Fighting the Bite
Written by admin, June 12, 2012
June 12, 2012 – Public Health Begins Local Testing forTwo Mosquito-Borne Diseases
The Peterborough Public Health encourages local residents to take precautions against insect bites this season as it begins testing local mosquitoes for West Nile Virus (WNV) and Eastern Equine Encephalitis virus (EEE).
“While the risk to local public health is low, it’s important to monitor local mosquito populations for these diseases so we can advise residents if this risk changes,” said Dr. Rosana Salvaterra, Medical Officer of Health. “Weather plays a big role each year in the spread of West Nile Virus and Eastern Equine Encephalitis as it affects mosquito breeding conditions.”

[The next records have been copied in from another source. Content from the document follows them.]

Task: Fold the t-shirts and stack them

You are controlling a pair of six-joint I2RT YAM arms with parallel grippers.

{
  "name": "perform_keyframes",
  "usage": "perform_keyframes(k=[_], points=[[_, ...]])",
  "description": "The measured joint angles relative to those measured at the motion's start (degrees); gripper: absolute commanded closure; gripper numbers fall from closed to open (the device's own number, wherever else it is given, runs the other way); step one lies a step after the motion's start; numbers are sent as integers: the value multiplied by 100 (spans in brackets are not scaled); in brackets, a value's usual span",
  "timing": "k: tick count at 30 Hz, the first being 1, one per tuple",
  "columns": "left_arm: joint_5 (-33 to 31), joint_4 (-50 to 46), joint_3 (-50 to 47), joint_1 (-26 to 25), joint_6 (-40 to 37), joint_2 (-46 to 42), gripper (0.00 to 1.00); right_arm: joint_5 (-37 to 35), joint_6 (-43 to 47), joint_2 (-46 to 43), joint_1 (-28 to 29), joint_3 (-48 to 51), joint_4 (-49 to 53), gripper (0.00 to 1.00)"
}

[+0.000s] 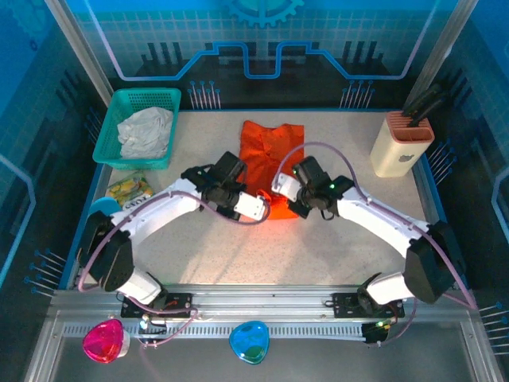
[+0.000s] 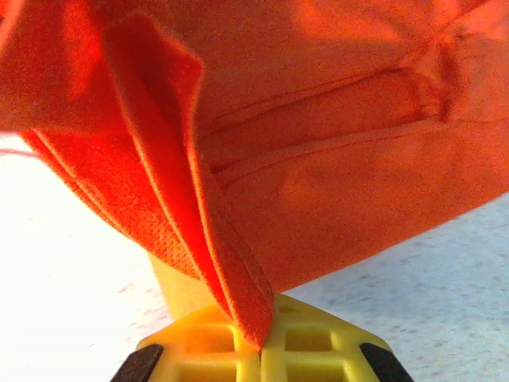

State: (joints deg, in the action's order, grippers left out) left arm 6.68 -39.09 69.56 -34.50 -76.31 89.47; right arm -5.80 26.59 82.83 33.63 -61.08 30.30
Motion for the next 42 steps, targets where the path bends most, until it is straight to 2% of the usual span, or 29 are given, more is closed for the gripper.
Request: perform_keyframes(k=[7, 16, 23, 30, 31, 32, 33, 34, 35, 36, 37, 38, 42], points=[[52, 391, 1233, 525, 203, 1329, 100, -367, -46, 1394, -577, -1292, -37, 100], [-144, 640, 2601, 852, 533, 2911, 100, -793, -378, 2389, -831, -1749, -249, 100], [-437, 861, 2765, 927, 798, 3453, 100, -922, -487, 3060, -918, -1906, -656, 100], [-693, 1165, 2765, 951, 1067, 3512, 100, -949, -586, 3265, -949, -2039, -1003, 100], [-728, 1209, 2765, 955, 1080, 3512, 92, -949, -597, 3287, -953, -2063, -1032, 100], [-758, 1248, 2765, 960, 1091, 3512, 79, -944, -608, 3320, -955, -2105, -1047, 100], [-815, 1285, 2765, 962, 1119, 3512, 68, -940, -629, 3359, -957, -2144, -1071, 96], [-859, 1303, 2765, 966, 1163, 3512, 62, -940, -656, 3394, -957, -2186, -1080, 87], [-896, 1340, 2763, 973, 1196, 3512, 43, -940, -697, 3432, -957, -2218, -1102, 71], [-931, 1397, 2750, 973, 1231, 3512, 5, -949, -737, 3458, -957, -2234, -1141, 59], [-957, 1462, 2732, 977, 1274, 3512, 1, -966, -761, 3475, -957, -2234, -1169, 50], [-977, 1556, 2697, 977, 1344, 3510, 0, -988, -796, 3480, -957, -2234, -1185, 44], [-1014, 1993, 2406, 984, 1655, 3362, 0, -1025, -949, 3453, -960, -2221, -1327, 36]])
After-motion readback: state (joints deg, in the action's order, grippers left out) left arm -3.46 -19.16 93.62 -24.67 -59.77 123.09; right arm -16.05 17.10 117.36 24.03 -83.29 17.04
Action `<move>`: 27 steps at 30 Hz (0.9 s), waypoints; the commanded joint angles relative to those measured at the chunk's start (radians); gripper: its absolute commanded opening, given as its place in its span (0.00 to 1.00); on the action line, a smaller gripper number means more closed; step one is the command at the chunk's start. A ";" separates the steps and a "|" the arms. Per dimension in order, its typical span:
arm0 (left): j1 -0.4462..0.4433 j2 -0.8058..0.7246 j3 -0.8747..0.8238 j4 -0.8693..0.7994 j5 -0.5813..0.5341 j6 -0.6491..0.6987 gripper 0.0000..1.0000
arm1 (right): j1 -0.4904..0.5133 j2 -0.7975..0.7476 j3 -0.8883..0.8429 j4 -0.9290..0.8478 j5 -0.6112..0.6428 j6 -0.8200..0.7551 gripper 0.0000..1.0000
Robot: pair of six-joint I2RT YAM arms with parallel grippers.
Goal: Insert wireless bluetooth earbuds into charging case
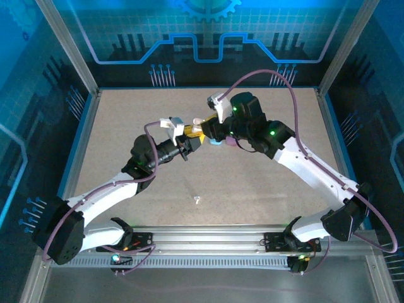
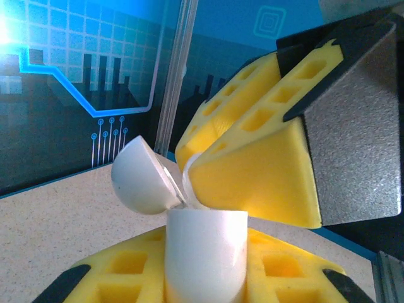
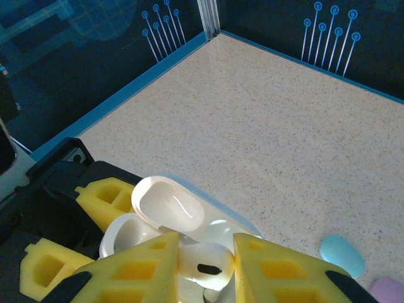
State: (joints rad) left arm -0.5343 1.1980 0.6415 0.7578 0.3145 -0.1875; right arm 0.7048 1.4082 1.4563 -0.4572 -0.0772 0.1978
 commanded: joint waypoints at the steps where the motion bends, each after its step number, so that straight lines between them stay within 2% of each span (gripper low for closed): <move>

In 2011, there were 278 positive WNV pools in Ontario, with three in the Peterborough area. There were 69 human cases of WNV in Ontario last year. There has never been a human case of EEE recorded in Ontario, however it has been found in horses in some areas of the province.
WNV is a potentially dangerous disease that anyone can get from the bite of an infected mosquito. Mosquitoes can transmit the virus after becoming infected by feeding on the blood of wild birds, the main carriers of the disease.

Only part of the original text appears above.